Fixing StarRocks BE Zero Capacity in Docker Containers

Summary

A StarRocks cluster in a UAT environment experienced a critical failure where the Backend (BE) nodes reported zero total capacity despite being successfully registered with the Frontend (FE). This resulted in a cluster that appeared “healthy” from a connectivity standpoint but was functionally useless for any data ingestion or query execution, as the system believed it had no storage resources available.

Root Cause

The issue stems from a misalignment between the BE process’s view of the filesystem and the actual volume mounting strategy used in the Docker container. Specifically:

  • Filesystem Permission Mismatch: The BE process inside the Docker container runs under a specific UID/GID. When mounting a local data directory from the host (IP B and C), the containerized process often lacks the write permissions required to initialize the storage metadata.
  • Incorrect Metadata Initialization: StarRocks BE requires the ability to create and write to its storage directory to calculate capacity. If the process cannot write the metadata files or segment files, the internal capacity counter remains at zero.
  • Path Misconfiguration: The be.conf file inside the container may be pointing to a path that does not correctly map to the Docker volume mount point, causing the BE to look for data in a directory that is effectively empty or read-only.
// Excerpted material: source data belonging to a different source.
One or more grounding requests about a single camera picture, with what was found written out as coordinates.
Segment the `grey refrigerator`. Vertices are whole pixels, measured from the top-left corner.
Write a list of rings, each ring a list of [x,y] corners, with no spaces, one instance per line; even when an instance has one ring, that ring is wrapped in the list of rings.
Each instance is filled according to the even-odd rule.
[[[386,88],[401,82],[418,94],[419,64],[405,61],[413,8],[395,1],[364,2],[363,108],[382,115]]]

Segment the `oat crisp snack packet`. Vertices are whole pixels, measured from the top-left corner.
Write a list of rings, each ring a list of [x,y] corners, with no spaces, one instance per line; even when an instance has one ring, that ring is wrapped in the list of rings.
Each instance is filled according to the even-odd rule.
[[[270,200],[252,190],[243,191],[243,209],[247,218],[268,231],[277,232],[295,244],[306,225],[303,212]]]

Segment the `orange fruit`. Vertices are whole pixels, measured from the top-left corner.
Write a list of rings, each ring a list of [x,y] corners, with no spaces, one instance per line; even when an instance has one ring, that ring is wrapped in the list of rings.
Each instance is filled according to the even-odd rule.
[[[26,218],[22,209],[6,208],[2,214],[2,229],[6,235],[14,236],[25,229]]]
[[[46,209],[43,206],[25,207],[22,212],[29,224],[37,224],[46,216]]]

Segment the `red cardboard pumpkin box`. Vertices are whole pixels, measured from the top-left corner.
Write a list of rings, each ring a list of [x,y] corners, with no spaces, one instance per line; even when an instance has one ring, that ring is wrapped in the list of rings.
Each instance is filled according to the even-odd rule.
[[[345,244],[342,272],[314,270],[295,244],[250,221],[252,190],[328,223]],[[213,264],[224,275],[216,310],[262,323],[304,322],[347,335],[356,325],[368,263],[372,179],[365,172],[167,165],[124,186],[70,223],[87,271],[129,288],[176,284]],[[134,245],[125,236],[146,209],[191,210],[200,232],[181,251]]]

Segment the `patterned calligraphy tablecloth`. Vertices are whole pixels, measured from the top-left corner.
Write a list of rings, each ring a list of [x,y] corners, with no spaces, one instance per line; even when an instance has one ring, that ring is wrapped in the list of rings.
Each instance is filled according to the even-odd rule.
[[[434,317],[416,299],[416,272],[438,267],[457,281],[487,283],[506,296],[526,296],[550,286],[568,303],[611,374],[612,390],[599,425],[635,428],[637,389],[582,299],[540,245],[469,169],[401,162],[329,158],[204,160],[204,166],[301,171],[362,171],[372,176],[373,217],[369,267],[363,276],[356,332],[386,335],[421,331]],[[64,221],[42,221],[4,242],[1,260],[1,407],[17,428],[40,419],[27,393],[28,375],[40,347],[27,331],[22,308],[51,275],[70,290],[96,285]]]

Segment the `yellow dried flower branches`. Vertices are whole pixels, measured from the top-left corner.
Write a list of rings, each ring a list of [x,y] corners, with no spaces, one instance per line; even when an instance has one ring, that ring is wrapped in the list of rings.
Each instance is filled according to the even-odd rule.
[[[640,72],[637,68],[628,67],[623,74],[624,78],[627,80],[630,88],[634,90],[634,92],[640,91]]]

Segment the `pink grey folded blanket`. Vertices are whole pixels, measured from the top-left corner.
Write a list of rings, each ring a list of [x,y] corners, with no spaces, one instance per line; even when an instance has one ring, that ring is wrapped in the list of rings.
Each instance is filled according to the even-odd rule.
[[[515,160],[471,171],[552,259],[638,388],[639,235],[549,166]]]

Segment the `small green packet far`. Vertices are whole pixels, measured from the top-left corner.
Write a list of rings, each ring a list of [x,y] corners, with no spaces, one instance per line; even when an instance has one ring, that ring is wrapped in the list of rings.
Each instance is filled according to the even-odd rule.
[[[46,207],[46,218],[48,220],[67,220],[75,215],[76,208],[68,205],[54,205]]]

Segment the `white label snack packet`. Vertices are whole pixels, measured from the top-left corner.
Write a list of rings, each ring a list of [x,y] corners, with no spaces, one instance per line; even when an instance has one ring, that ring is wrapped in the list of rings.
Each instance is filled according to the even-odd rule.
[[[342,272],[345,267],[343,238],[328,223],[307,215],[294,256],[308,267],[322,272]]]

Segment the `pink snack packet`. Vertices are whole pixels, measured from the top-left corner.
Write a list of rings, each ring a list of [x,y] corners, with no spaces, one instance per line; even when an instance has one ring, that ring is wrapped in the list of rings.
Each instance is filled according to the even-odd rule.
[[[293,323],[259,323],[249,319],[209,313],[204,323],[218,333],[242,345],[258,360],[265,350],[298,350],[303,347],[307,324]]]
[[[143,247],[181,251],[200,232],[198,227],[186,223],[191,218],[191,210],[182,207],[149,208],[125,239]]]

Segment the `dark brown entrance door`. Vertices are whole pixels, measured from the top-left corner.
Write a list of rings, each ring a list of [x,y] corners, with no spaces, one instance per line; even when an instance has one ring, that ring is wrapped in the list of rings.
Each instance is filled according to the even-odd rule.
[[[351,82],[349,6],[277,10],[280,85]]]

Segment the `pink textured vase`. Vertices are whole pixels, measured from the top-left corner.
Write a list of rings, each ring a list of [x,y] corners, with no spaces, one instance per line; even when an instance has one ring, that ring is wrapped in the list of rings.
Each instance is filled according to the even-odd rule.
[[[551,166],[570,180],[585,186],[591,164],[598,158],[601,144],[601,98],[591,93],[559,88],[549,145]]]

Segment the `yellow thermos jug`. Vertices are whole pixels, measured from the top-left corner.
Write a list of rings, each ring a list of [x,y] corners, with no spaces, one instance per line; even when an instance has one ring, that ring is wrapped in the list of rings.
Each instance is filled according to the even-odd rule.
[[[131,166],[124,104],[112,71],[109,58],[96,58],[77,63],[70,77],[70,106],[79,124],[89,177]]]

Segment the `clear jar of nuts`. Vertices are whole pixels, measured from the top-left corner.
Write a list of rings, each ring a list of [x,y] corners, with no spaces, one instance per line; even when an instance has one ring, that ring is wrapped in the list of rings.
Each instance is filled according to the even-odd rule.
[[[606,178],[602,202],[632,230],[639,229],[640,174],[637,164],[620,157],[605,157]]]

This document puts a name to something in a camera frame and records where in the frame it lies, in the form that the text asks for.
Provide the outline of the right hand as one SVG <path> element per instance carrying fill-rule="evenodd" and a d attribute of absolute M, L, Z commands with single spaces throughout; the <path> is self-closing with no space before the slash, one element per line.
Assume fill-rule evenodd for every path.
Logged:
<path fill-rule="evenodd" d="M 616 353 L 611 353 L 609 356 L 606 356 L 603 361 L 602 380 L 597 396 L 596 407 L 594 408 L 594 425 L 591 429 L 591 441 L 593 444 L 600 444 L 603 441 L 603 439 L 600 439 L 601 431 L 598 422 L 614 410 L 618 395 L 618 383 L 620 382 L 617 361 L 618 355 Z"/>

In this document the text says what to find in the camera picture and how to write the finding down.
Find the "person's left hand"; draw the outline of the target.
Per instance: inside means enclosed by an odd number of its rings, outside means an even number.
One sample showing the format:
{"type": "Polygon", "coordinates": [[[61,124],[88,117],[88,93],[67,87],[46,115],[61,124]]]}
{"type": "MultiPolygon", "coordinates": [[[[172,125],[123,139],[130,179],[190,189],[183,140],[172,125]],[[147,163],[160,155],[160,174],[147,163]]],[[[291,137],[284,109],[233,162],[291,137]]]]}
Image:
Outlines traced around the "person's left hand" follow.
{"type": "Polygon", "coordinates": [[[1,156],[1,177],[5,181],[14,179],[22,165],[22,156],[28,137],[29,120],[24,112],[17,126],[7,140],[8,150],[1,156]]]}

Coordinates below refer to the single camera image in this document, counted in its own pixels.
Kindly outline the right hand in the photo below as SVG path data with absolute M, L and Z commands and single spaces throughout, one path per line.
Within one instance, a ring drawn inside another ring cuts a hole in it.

Why This Happens in Real Systems

In distributed database deployments, this is a classic Environment Parity Gap.

  • Abstraction Leaks: Docker abstracts the OS, but it does not abstract Linux kernel permissions or Filesystem ownership.
  • Volume Mapping Complexity: When transitioning from “Native” (running on bare metal/VM) to “Containerized” (running in Docker), the pathing logic changes. A path like /home/starrocks/data on the host is not the same as /opt/starrocks/be/storage inside a container unless explicitly mapped.
  • Silent Failures in Distributed Systems: The FE (Frontend) only cares if the BE is “alive” via heartbeat. It does not inherently know if the BE’s internal storage engine has failed to initialize its disk capacity, leading to a Partial Success state where the node is “Up” but “Empty”.

Real-World Impact

  • Immediate Service Unavailability: Any INSERT or CREATE TABLE statement will fail immediately because the scheduler cannot find a backend with available capacity.
  • False Positives in Monitoring: Standard “Process Up/Down” checks will pass, making the issue harder to detect via automated heartbeat monitoring.
  • Deployment Delays: In CI/CD pipelines, this can lead to “Ghost Deployments” where the infrastructure is provisioned successfully, but the application layer is non-functional.

Example or Code

services:
  starrocks-be:
    image: starrocks/be-ubuntu:latest
    container_name: starrocks_be_1
    volumes:
      - /mnt/data/starrocks/be/storage:/opt/starrocks/be/storage
      - /mnt/data/starrocks/be/conf:/opt/starrocks/be/conf
    user: "1000:1000"
    environment:
      - BE_CONF_PATH=/opt/starrocks/be/conf/be.conf
    command: ["/opt/starrocks/be/bin/start_be.sh", "--daemon"]

How Senior Engineers Fix It

A senior engineer approaches this by validating the Data Plane rather than just the Control Plane:

  1. Permission Alignment: Ensure the host directory is pre-allocated with the correct ownership: chown -R 1000:1000 /mnt/data/starrocks/be/.
  2. Storage Verification: Exec into the running container and attempt a manual write: docker exec -it starrocks_be_1 touch /opt/starrocks/be/storage/test_file.
  3. Log Aggregation: Instead of checking show backend, they immediately inspect the be.out and be.log files inside the container to find IO errors or Permission Denied errors during the storage engine startup.
  4. Configuration Audit: Verify that the storage_root_path in be.conf matches the absolute path inside the container, not the host path.

Why Juniors Miss It

  • Focusing on Connectivity: Juniors often assume that if show backend shows the node as Alive, the problem must be with the SQL query or the FE.
  • Ignoring the Filesystem: They tend to treat Docker volumes as “magic buckets” that just work, neglecting the underlying Linux UID/GID permission model.
  • Surface-Level Debugging: They rely on the High-Level API (the SQL command) to diagnose a Low-Level System Error (filesystem mounting), rather than diving into the process logs.